Knowing the difference between your stormwater and sewer drains saves money and helps avoid awkward conversations with plumbers. They are two separate systems with two different jobs.

What stormwater carries

Rainwater from your roof, surface water from your yard. Clean water that runs to the council stormwater system and eventually to a creek or the bay. Not connected to any toilet, sink, or shower.

What the sewer carries

Everything from your toilets, basins, showers, kitchen sink, washing machine, dishwasher. Wastewater that goes to the council sewer system and is treated.

How to tell which one blocked

If your toilet, sink, or shower is slow draining or backing up: sewer issue. Internal fixtures are all on the sewer system.

If water is pooling in your yard, overflowing from a stormwater pit, or coming out of a roof downpipe at the wrong place: stormwater issue.

If you have water coming up through floor drains or your toilet during heavy rain: this can be either. Sometimes stormwater backs up into sewer connections (rare). Usually it is sewer that is full because storm overflow has affected the council main.

Why this matters for pricing

Sewer work is generally more expensive than stormwater. Sewer plumbing is licensed work and requires specific certifications. Most plumbers do both but specialise in one.

Stormwater repairs are often simpler. A blocked pit can be cleared with garden tools. A broken downpipe is a basic repair. Sewer repairs often need CCTV, professional equipment, and licensed work.

Connection to insurance

Most home insurance covers damage from stormwater issues better than damage from sewer backups.

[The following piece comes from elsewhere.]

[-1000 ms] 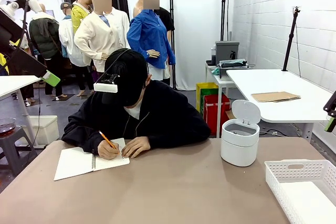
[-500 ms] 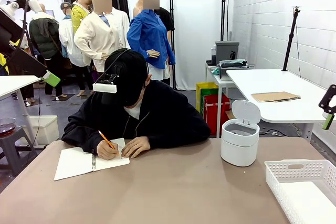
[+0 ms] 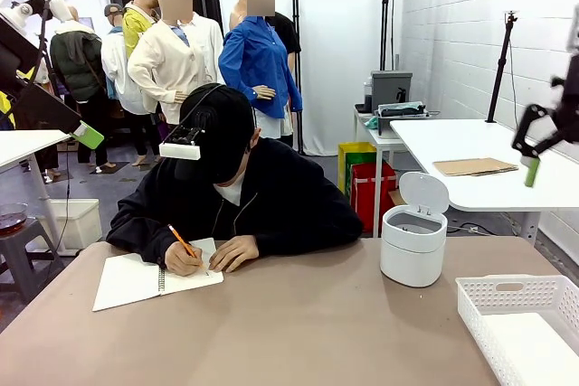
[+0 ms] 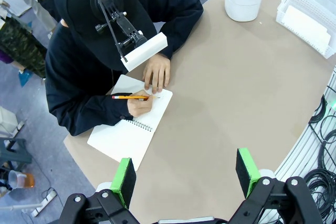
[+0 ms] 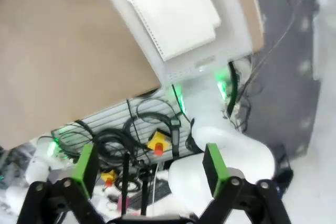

Sewer backup coverage is sometimes a separate add-on. Worth checking your policy before you need to claim.

The common confusion

People sometimes describe a 'blocked drain' to a plumber when they have water sitting in the yard. The plumber sets up for sewer work and discovers it is actually stormwater. Time wasted, possibly extra callout cost. When you book, be specific about what is happening: 'toilet won't flush' vs 'water pooling at the back of the property after rain'.

Council responsibility

Both stormwater and sewer become the council's responsibility at the property boundary. If the blockage is in the council main rather than your pipe, they fix it (and you should not be charged). A plumber can usually tell where the problem is by inspection.